Calibration approaches for the measurement of aerosol multielemental concentration using spark emission spectroscopy
Author(s) -
Lina Zheng,
Pramod Kulkarni,
Dionysios D. Dionysiou
Publication year - 2018
Publication title -
journal of analytical atomic spectrometry
Language(s) - English
Resource type - Journals
SCImago Journal Rank - 0.899
H-Index - 113
eISSN - 1364-5544
pISSN - 0267-9477
DOI - 10.1039/c7ja00252a
Subject(s) - aerosol , analytical chemistry (journal) , partial least squares regression , calibration , univariate , multivariate statistics , chemistry , linear regression , mean squared error , mathematics , statistics , chromatography , organic chemistry
A multivariate calibration approach, using partial least squares regression, has been developed for measurement of aerosol elemental concentration. A training set consisting of 25 orthogonal aerosol samples with 9 factors (elements: Cr, Mn, Fe, Ni, Cu, Zn, Cd, Pb, Ti) and 5 levels (elemental concentrations) was designed. Spectral information was obtained for each aerosol sample using aerosol spark emission spectroscopy (ASES) at a time resolution of 1 minute.

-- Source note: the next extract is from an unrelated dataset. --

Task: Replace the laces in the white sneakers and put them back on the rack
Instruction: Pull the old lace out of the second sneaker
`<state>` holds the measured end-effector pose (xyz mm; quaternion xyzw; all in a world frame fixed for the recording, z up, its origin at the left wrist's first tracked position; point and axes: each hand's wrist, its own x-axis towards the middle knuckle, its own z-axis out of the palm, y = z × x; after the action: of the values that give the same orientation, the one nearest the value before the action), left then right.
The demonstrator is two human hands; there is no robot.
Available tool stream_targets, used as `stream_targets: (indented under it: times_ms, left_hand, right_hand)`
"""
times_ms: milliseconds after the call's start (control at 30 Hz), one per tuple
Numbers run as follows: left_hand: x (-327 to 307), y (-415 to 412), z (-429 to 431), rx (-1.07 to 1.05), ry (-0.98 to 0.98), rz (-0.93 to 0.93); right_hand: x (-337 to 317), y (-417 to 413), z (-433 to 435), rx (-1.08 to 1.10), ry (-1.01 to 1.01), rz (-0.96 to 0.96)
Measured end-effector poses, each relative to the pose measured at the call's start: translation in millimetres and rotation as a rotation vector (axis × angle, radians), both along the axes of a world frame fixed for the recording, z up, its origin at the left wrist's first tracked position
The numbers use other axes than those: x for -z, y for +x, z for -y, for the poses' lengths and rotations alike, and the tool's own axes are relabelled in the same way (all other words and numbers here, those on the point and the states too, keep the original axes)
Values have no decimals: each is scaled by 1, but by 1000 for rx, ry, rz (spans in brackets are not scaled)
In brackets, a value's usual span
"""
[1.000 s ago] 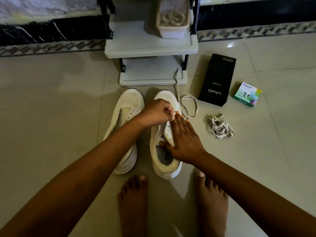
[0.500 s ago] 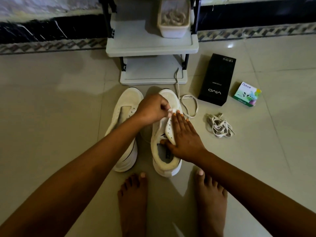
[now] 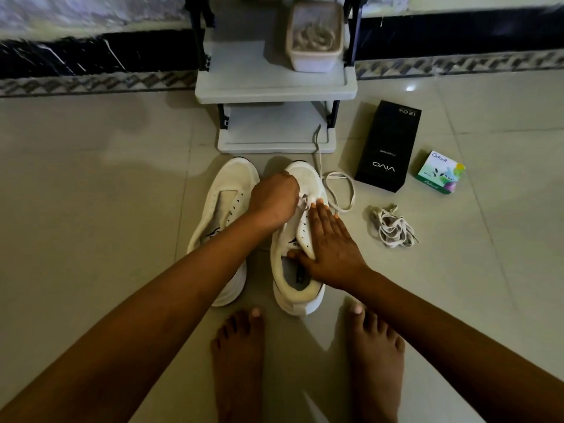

Simultaneous filter samples were collected for determination of elemental concentration using an inductively coupled plasma mass spectrometry (ICP-MS) analysis. Two regression models, PLS1 and PLS2, were developed to predict mass concentration from spectral measurements. Prediction ability of the models improved substantially when only signature wavelengths were included instead of the entire spectrum. The PLS1 model with 45 selected spectral variables (PLS1-45 model) presented the lowest relative root mean square error of cross validation (RMSECV; 16 - 35%). The detection limits using the PLS1-45 model, for the nine elements were in the range of 0.16 - 0.50 μg/m 3 . The performance of both multivariate and univariate regression models were tested for an unknown sample of welding fume aerosol. The multivariate model did not provide significantly better prediction compared to the univariate model. In spite of the difference in matrices of calibration aerosol and the unknown test aerosol, the results from PLS model show good agreement with those from filter measurements. The relative root mean square error of prediction (RMSEP) obtained from PLS1-45 model was 13% for Cr, 23% for Fe, 22% for Mn and 12% for Ni. The study shows that in spite of lower spectral resolution and lack of sample preparation, reliable and robust measurements can be obtained using the proposed calibration method based on PLS regression.